Radio a gem and worth polishing
And now to Kelly's "bold prediction" of the night. To misquote Mark Twain, she says, reports of the death of radio are greatly exaggerated. An ABC audio survey found 95 per cent of the population consume audio each week and the most consumed audio type is radio, she assures the crowd.
"Now, I don't want to sound like a dinosaur here. But just because public radio has been around for 100 years does not make it up for extinction but rather for continuing evolution.
"Radio is the parent that has spawned the other audio options — and we co-exist in that audio landscape as family. You might listen to a podcast on your walk for sure, but you won't have it blaring out in the shearing shed. Radio can be consumed communally.
"This genuine human interaction of live radio will become even more imperative as bots and AI generated half truths and nonsense take hold elsewhere. We are real. And we are there, right now. And so is that expert we're talking to.
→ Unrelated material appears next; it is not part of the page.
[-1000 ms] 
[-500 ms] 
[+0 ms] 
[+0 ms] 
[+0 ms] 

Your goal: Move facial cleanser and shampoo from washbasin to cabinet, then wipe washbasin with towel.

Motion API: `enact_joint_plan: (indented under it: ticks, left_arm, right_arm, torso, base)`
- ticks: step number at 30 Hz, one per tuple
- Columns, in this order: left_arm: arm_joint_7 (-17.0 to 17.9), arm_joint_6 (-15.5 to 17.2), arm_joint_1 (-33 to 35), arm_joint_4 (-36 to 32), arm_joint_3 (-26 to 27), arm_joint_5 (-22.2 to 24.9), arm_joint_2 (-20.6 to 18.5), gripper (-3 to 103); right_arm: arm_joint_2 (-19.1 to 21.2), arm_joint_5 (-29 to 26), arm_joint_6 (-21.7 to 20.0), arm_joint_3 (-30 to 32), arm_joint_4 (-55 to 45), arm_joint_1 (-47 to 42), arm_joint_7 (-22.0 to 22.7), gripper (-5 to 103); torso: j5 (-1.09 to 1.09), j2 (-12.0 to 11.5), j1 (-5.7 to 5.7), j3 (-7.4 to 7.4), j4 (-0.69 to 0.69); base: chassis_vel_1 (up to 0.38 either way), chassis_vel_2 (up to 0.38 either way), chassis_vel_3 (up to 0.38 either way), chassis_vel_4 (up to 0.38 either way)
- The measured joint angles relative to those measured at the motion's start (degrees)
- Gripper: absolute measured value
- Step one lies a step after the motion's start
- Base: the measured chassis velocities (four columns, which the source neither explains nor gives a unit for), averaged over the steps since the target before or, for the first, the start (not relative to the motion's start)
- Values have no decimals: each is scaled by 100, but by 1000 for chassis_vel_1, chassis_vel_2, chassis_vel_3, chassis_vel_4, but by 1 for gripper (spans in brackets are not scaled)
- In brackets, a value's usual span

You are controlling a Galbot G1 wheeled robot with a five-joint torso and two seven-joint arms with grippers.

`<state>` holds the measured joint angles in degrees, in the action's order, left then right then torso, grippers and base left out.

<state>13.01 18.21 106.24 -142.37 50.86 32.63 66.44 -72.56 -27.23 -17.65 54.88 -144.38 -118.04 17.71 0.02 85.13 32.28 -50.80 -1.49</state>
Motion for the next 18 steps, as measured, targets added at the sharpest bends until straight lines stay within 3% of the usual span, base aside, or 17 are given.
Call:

"And radio, my love, is a vital part of the antidote to the mistrust and disillusionment and unless we celebrate and preserve this, we risk ruining a great national treasure.
"We need to understand what we've got here and not be embarrassed by it by this legacy medium. It's a gem and it's worth polishing."
Kelly's pitch to any executives in the room? Fund radio better, sing praises, share the best content on socials and build brands. Build it and keeping building it and the audience will come back.
"Because in this world of narrowcasting where we exist in our chosen silos, hardly coming across anything outside our curated sphere of interest, radio is a weapon for truth, breadth and surprise. Without it, the silence would be deafening."
To conclude her speech, Kelly says: "An ABC sound engineer told me recently she worked as an operator on Andrew's Morning show all those years ago, and when I asked her what was he like, she said 'gentle'. And then she added: 'Thoughtful, intelligent, kind, he really cared about everyone he talked to on the show. And he really listened.'
"They're the qualities that make for good journalism.
"And they're the qualities that can bridge division and counter the culture of hate in which we now work.
"A shout out here to all you young reporters who face it in spades, who've never known anything different, and yet aren't giving up on journalism because of it. We need you."